__What to produce__:
In the material below, find every line containing the string "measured" and return it.

__Provided data__:
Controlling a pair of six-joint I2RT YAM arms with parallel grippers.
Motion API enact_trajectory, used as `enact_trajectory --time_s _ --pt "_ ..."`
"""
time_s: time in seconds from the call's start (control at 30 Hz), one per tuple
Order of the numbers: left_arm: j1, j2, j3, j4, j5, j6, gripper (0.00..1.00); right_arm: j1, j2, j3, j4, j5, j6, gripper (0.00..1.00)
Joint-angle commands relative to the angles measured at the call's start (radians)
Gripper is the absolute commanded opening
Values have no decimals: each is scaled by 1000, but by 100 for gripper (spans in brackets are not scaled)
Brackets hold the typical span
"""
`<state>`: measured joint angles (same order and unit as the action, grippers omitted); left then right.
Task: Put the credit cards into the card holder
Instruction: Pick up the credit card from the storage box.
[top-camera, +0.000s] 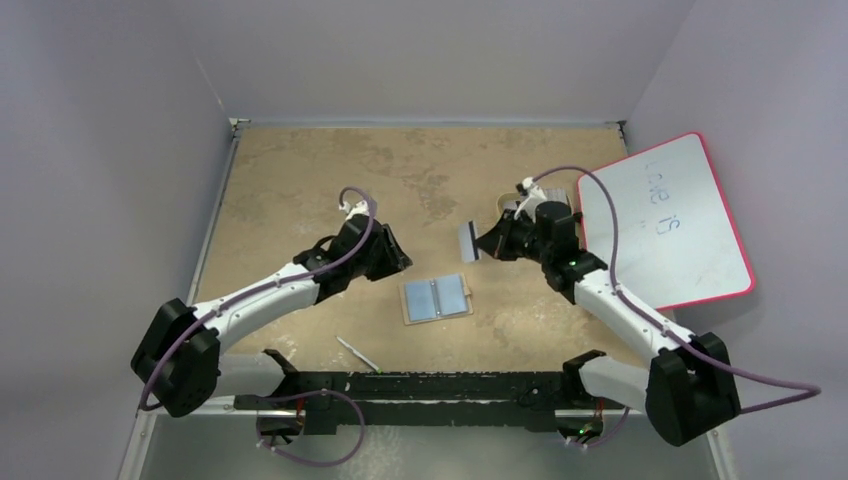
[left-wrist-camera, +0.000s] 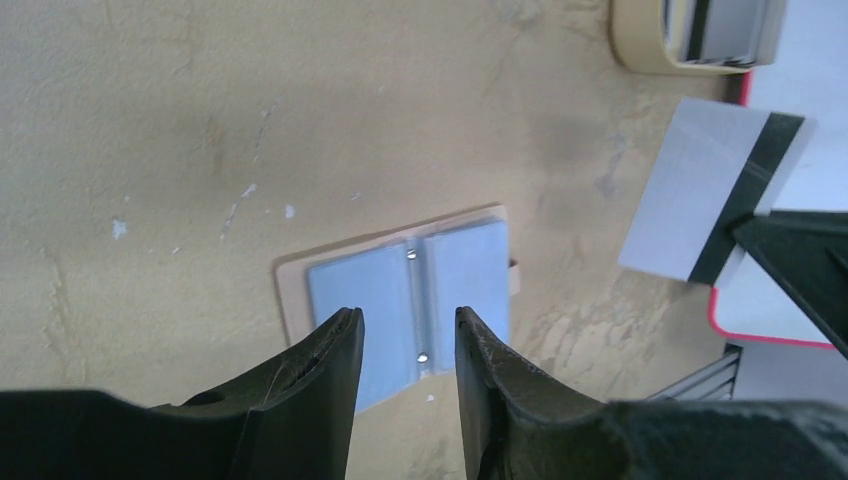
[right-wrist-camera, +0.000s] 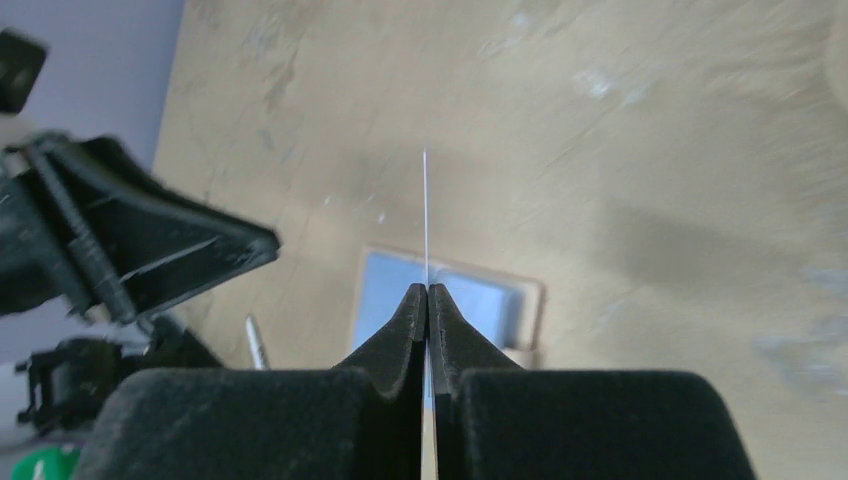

__Answer below__:
Joint-angle commands relative to the angles measured at the call's start (radians)
`<state>`: measured joint angles (same order and unit as the action, grippers omitted); left then right.

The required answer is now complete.